Based on an article by Craig Freedman: Subqueries in CASE Expressions

This article will look at how SQL Server handles subqueries in a CASE expression. In addition, several exotic connection possibilities will be considered.

Scalar expressions

For simple use cases of CASE expressions (no subqueries), it is possible to evaluate only a CASE expression consisting of several scalar expressions:

create table   T1 (a int, b int,   c int)
select
    case
          when T1.a > 0   then
              T1.b
          else
              T1.c
    end
from T1

|–Compute Scalar(DEFINE:([Expr1004]=CASE WHEN [T1].[a]>(0) THEN [T1].[b]

ELSE [T1].[c] END))

|–Table Scan(OBJECT:([T1]))

This query plan involves looking at table T1 and evaluating the CASE expression for each of its rows.

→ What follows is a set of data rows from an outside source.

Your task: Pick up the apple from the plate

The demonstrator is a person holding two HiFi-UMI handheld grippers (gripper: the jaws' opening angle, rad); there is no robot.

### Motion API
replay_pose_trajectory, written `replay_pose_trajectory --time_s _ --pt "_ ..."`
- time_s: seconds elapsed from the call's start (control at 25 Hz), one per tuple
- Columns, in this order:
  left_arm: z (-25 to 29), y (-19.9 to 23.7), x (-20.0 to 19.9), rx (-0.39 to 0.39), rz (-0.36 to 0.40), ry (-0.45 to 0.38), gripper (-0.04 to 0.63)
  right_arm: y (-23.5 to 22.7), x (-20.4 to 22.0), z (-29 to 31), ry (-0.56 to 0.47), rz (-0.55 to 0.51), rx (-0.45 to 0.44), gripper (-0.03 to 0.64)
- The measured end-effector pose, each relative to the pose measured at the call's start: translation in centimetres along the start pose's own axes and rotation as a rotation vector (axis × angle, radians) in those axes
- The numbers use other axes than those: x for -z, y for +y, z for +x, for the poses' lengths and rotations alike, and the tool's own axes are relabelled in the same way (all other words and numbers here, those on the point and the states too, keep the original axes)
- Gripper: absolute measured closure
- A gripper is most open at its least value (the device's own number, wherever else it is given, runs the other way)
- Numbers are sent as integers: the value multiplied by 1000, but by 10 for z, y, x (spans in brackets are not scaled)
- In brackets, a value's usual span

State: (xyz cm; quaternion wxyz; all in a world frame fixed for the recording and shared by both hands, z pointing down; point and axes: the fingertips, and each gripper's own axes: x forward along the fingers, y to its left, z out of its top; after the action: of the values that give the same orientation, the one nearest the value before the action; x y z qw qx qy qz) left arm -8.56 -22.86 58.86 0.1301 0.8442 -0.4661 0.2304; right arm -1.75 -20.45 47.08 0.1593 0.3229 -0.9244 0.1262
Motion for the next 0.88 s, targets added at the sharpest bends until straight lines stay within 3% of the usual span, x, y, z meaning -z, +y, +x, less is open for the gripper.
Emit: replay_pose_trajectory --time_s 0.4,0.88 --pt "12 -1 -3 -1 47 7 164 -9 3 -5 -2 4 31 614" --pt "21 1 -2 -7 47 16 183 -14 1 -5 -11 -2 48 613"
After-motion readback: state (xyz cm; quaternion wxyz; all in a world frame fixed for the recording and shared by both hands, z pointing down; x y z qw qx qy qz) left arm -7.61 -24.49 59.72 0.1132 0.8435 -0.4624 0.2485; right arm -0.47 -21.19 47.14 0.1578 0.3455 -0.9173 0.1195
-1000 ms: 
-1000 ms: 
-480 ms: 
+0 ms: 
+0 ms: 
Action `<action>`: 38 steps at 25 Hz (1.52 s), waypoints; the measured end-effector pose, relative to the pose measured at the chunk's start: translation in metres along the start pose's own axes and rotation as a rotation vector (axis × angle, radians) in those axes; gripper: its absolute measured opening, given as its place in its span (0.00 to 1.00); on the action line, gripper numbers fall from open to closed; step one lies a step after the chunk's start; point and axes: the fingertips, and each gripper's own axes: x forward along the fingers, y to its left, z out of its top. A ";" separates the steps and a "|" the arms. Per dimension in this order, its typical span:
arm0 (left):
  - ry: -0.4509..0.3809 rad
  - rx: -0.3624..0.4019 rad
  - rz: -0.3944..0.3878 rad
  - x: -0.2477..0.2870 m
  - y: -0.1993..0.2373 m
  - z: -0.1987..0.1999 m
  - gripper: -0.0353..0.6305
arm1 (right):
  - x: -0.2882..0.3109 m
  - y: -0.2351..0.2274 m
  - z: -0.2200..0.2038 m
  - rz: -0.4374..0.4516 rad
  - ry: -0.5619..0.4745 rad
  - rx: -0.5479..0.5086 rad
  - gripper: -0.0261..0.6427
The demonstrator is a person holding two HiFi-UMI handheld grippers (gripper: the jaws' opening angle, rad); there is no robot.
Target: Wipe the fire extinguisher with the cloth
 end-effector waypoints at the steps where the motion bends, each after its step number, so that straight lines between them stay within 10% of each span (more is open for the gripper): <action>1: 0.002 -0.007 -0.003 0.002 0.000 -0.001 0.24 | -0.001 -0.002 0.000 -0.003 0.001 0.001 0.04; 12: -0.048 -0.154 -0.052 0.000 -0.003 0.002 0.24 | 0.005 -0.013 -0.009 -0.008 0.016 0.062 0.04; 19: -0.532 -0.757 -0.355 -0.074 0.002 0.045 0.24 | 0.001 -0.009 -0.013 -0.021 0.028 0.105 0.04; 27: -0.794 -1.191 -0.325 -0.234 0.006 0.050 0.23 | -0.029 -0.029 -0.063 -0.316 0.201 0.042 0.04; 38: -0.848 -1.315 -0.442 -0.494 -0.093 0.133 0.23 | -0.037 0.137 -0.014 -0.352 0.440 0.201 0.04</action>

The Compute Scalar statement evaluates the value of a CASE expression, including evaluating the condition and deciding whether the evaluation is performed in the THEN or ELSE clause.
If you put subqueries in the CASE expression, things get a little more complicated and much more interesting.

WHEN clause

Let’s first add a simple subquery to the WHEN clause:

create table   T2 (a int, b int)
select
    case
          when exists   (select * from   T2 where T2.a = T1.a) then
              T1.b
          else
              T1.c
    end
from T1

|–Compute Scalar(DEFINE:([Expr1009]=CASE WHEN [Expr1010] THEN [T1].[b] ELSE [T1].[c] END))

|–Nested Loops(Left Semi Join, OUTER REFERENCES:([T1].[a]), DEFINE:([Expr1010] = [PROBE VALUE]))

|–Table Scan(OBJECT:([T1]))

|–Table Scan(OBJECT:([T2]), WHERE:([T2].[a]=[T1].[a]))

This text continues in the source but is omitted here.